David L. Sloss 76F’s New Book Examines Misinformation Campaigns on Twitter and Beyond
Tyrants on Twitter: Protecting Democracies from Information Warfare, by Santa Clara University Professor of Law David L. Sloss 76F, was published earlier this year. The book tackles timely issues, from the weaponization of social media to the information war being waged against Western democracy.
At Hampshire, David Sloss studied a combination of philosophy, political theory, and religion, and has spent his career at the forefront of research in legal affairs. “Hampshire inspired my love of learning and my commitment to a lifetime of intellectual inquiry,” he says. A teacher of law since 1999, Sloss has served as a litigation associate, clerked for a judge in the U.S. Court of Appeals, Ninth Circuit, San Francisco, and worked for the U.S. Arms Control and Disarmament Agency.
Sloss helped draft and negotiate three major arms-control treaties and was a key contributor to work being done on issues of nuclear proliferation. “My Hampshire education was great preparation for my government career,” he says, “which was in turn great preparation for my current career as a law professor.”

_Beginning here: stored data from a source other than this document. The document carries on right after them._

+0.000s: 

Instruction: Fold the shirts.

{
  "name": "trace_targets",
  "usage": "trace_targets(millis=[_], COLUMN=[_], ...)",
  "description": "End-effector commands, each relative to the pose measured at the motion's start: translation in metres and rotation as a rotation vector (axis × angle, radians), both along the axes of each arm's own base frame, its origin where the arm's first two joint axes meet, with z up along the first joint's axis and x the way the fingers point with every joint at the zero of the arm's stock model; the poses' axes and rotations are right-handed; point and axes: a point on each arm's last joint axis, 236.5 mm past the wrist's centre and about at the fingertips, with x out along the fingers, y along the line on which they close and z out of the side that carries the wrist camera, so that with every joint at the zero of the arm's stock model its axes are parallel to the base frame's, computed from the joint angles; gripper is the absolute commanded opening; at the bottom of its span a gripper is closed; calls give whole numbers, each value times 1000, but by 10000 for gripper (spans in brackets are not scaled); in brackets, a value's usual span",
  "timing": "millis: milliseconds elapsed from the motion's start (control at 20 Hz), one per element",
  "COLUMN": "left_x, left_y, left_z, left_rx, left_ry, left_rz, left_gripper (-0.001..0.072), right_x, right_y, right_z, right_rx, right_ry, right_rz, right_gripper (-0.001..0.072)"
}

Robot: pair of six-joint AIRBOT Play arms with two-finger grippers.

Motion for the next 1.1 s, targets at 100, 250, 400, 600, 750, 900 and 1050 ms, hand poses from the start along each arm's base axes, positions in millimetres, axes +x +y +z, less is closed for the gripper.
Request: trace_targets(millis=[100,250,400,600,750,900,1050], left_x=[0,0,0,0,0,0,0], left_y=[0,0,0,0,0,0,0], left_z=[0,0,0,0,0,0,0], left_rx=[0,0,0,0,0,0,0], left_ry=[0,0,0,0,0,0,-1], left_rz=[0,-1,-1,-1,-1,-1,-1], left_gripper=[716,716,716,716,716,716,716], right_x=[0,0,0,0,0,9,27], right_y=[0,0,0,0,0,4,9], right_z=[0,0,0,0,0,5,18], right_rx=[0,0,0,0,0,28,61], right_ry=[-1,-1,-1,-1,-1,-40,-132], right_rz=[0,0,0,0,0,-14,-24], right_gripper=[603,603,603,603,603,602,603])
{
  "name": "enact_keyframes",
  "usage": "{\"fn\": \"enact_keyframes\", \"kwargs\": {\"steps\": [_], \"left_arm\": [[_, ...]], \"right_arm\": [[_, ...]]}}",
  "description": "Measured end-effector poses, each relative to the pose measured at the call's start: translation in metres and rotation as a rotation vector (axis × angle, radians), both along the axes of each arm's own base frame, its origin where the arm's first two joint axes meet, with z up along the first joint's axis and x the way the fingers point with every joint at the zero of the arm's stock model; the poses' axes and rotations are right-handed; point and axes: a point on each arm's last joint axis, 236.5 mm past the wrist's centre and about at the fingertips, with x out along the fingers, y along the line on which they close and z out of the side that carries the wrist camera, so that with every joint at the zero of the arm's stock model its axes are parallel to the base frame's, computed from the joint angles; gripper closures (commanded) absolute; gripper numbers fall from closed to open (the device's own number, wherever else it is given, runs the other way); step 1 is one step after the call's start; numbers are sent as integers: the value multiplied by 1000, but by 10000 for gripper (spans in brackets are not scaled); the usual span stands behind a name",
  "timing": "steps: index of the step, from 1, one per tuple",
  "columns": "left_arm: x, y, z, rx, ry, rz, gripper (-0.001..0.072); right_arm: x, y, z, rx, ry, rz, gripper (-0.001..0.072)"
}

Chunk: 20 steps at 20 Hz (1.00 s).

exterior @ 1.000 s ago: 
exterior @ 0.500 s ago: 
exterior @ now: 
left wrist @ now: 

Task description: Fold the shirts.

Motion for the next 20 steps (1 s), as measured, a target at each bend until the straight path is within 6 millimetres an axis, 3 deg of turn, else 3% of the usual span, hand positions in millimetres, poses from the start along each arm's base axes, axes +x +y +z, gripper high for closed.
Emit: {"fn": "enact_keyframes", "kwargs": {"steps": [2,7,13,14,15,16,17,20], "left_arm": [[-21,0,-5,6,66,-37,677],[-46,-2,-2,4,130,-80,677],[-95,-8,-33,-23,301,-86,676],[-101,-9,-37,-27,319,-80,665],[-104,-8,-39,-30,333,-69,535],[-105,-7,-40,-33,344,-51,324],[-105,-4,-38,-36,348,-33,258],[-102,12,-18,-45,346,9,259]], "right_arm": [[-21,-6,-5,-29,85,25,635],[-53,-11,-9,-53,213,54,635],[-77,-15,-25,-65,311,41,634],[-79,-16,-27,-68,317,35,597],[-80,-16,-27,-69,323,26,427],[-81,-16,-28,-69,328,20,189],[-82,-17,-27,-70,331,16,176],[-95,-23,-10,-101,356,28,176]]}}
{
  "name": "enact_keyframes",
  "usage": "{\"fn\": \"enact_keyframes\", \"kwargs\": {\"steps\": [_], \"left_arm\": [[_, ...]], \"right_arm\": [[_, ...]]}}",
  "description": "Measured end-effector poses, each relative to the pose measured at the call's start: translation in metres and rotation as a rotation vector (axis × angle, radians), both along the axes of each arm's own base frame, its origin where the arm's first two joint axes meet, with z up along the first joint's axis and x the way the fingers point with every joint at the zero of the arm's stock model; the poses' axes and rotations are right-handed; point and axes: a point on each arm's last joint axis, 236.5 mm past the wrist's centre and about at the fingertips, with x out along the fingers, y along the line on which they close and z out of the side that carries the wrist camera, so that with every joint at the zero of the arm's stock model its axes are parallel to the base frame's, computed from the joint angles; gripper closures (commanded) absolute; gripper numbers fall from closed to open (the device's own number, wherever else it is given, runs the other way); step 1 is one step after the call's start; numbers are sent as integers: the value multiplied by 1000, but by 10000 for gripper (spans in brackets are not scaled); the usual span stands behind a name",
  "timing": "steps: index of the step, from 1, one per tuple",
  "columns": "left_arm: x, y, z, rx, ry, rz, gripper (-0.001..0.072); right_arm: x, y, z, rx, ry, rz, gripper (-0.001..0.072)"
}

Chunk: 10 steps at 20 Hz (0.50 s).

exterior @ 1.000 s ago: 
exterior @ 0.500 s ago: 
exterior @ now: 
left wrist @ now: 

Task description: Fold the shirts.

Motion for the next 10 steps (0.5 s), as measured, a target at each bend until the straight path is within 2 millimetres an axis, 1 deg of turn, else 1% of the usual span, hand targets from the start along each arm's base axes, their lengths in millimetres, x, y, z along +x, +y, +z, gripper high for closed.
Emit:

His expertise in international law is evident in Tyrants on Twitter, which was published in April. The book provides a detailed analysis of how Chinese and Russian agents weaponize Twitter, Facebook, and YouTube — among other social media platforms — for the purpose of subverting the liberal international order.
Sloss examines everything from Russian interference in the 2016 U.S. presidential election to China's utilization of global media operations to meddle in Western democracies. He concludes the work by offering up a solution. Drawing on his academic expertise in constitutional law, Sloss proposes practical legislative answers to fight back against disinformation campaigns that threaten to undermine our democracy.
Sloss is the author of Is the International Legal Order Unraveling? (2022) and The Death of Treaty Supremacy: An Invisible Constitutional Change (2016). He is a coeditor of International Law in the U.S. Supreme Court: Continuity and Change (2011) and editor of The Role of Domestic Courts in Treaty Enforcement: A Comparative Study (2009).